#### [Description of the task]
Output only the lines below from the one containing "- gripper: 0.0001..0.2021" to the one containing "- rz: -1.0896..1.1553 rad", exactly as written, both ends kept.

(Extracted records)
* * *

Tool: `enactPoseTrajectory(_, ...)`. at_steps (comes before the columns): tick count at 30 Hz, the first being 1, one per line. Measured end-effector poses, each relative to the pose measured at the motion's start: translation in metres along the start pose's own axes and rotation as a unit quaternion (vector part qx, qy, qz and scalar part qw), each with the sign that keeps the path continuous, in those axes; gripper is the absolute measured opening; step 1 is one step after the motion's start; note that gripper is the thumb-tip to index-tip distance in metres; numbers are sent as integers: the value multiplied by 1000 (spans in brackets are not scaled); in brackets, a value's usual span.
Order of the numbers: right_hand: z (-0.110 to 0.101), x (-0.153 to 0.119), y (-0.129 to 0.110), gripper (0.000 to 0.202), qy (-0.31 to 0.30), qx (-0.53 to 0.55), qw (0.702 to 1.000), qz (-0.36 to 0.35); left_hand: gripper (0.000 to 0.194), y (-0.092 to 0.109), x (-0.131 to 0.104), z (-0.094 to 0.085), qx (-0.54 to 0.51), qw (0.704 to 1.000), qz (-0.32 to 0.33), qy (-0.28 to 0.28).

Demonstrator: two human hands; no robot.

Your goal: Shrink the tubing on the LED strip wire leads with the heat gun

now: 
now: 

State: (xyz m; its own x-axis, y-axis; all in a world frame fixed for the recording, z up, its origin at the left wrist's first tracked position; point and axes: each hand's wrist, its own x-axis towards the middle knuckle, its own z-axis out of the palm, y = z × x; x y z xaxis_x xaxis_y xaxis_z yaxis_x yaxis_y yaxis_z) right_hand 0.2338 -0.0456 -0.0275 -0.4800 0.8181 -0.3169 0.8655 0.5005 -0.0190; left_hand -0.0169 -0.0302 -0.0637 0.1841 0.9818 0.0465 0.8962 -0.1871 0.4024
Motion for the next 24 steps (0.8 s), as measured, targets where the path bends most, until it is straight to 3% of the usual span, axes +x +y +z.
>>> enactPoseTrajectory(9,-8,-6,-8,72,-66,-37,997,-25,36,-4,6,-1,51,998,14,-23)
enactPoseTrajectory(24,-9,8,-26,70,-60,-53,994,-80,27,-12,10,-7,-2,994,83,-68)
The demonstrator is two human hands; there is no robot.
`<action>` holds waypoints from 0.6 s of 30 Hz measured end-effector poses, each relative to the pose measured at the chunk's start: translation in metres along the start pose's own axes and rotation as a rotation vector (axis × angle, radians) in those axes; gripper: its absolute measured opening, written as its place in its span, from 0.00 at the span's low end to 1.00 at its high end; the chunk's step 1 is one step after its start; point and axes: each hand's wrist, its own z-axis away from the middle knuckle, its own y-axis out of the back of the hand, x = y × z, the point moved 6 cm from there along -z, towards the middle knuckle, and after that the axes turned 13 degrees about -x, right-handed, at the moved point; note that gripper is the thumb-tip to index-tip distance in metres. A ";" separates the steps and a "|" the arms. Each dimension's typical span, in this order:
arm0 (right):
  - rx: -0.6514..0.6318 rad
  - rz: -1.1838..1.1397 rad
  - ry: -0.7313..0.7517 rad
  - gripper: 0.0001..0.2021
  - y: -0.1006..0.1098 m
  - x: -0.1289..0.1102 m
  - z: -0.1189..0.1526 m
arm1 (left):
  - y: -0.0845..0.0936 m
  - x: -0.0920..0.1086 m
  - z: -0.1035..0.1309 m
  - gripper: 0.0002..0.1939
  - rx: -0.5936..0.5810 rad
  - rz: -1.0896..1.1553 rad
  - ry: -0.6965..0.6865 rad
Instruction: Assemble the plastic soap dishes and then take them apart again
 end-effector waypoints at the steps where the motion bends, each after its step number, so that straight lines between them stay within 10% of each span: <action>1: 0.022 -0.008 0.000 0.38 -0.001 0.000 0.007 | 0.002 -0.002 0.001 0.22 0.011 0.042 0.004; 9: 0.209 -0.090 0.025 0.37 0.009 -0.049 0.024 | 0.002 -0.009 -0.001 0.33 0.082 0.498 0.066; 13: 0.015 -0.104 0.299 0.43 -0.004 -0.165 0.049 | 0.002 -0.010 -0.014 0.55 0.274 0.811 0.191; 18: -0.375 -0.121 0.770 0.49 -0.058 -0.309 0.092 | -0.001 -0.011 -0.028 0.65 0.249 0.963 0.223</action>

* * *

#### [Response to the task]
  - gripper: 0.0001..0.2021
  - y: -0.1006..0.1098 m
  - x: -0.1289..0.1102 m
  - z: -0.1189..0.1526 m
arm1 (left):
  - y: -0.0845..0.0936 m
  - x: -0.0920..0.1086 m
  - z: -0.1035..0.1309 m
  - gripper: 0.0002..0.1939
  - rx: -0.5936..0.5810 rad
  - rz: -1.0896..1.1553 rad

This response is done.